In [1]:
import torch
import torch.nn as nn
import torch.optim as optim

# --------------------------
# 1. A Tiny Manual RNN Encoder
# --------------------------
class TinyEncoder(nn.Module):
    def __init__(self, input_vocab_size, embed_size, hidden_size):
        super().__init__()
        self.embedding = nn.Embedding(input_vocab_size, embed_size)

        # RNN parameters
        self.hidden_size = hidden_size
        self.W_h = nn.Parameter(torch.randn(hidden_size, hidden_size)*0.1)
        self.W_x = nn.Parameter(torch.randn(hidden_size, embed_size)*0.1)
        self.b   = nn.Parameter(torch.zeros(hidden_size))

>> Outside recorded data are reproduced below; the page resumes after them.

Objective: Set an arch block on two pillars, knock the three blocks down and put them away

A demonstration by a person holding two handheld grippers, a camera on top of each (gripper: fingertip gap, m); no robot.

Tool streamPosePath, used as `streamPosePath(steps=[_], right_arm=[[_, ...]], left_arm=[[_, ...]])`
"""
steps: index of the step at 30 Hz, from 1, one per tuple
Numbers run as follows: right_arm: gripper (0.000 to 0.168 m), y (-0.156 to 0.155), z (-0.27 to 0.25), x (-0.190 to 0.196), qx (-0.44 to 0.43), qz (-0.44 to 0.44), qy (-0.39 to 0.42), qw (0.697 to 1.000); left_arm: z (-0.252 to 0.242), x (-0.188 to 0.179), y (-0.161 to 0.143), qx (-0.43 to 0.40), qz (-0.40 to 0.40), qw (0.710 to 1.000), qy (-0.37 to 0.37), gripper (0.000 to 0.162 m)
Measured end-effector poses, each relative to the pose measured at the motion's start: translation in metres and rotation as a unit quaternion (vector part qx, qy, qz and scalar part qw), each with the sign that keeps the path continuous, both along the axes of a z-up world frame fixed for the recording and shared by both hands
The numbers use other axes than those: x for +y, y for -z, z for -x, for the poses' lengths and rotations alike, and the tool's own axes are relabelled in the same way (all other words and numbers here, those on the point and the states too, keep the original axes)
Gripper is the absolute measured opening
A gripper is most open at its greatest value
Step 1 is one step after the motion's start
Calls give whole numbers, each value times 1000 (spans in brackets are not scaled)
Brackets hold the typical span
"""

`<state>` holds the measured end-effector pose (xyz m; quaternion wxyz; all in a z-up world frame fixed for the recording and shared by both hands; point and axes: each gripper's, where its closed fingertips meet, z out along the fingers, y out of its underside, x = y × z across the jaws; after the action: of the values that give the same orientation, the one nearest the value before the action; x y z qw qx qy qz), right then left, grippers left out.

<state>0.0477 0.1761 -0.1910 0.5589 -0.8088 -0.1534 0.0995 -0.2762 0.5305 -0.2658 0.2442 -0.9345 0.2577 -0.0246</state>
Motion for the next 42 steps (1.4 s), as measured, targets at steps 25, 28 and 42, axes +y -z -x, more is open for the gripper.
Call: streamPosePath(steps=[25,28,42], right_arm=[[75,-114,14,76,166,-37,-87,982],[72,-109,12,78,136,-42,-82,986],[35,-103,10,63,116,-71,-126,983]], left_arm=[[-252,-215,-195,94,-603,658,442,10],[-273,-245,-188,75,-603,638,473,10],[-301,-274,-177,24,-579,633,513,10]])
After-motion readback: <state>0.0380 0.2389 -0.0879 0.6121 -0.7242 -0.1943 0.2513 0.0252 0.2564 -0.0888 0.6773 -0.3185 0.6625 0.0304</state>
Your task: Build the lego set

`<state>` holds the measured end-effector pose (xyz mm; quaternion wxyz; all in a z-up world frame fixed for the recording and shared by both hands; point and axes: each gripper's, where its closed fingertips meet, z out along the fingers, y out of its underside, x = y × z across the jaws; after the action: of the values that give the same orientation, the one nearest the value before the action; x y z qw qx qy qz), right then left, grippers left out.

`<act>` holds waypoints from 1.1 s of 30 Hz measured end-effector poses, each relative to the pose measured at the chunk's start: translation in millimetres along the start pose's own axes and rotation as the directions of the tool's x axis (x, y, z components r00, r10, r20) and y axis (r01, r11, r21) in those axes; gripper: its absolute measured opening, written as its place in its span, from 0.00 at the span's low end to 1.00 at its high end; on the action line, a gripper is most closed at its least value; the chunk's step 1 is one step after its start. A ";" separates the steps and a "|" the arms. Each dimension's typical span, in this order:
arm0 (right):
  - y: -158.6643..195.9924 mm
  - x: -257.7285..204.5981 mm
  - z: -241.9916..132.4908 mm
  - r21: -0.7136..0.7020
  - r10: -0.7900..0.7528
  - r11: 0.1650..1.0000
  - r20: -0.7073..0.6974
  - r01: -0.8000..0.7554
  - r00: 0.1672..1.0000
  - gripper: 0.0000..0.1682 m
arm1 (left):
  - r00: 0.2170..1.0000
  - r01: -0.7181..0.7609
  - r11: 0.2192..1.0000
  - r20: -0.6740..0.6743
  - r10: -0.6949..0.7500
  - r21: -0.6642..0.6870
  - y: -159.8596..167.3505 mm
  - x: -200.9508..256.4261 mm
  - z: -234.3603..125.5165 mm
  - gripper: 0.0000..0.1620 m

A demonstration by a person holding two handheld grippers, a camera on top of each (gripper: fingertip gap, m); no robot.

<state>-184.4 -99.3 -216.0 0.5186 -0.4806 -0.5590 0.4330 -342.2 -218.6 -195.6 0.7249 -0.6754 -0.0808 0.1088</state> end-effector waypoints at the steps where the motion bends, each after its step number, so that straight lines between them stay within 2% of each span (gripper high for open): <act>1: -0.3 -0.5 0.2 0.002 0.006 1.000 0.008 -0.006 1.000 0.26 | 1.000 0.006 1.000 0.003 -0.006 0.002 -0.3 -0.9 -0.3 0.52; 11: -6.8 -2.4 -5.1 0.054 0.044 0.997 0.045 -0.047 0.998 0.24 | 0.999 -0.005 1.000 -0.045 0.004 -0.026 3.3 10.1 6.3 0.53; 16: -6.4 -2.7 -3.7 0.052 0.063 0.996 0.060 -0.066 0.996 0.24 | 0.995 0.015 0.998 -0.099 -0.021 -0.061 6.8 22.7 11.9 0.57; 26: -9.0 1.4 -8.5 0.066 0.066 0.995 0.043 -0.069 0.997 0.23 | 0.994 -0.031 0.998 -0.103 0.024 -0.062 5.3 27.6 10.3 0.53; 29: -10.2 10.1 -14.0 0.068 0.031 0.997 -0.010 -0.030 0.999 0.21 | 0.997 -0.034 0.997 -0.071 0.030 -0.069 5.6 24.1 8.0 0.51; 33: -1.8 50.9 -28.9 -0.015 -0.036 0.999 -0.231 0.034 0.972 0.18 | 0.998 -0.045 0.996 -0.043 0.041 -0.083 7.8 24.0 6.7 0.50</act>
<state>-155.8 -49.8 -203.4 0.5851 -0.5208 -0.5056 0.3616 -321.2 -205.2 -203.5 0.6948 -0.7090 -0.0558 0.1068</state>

    def forward(self, src_tokens):
        """
        src_tokens: shape (src_len,)
        Returns final hidden state (hidden_size,).
        """
        h = torch.zeros(self.hidden_size)

        for t in range(src_tokens.shape[0]):
            token_id = src_tokens[t]
            x_t = self.embedding(token_id)

            h = torch.tanh(
                torch.mv(self.W_h, h) +
                torch.mv(self.W_x, x_t) +
                self.b
            )

        return h


# -------------------------
# 2. A Tiny Manual RNN Decoder
# -------------------------
class TinyDecoder(nn.Module):
    def __init__(self, output_vocab_size, embed_size, hidden_size):
        super().__init__()
        self.embedding = nn.Embedding(output_vocab_size, embed_size)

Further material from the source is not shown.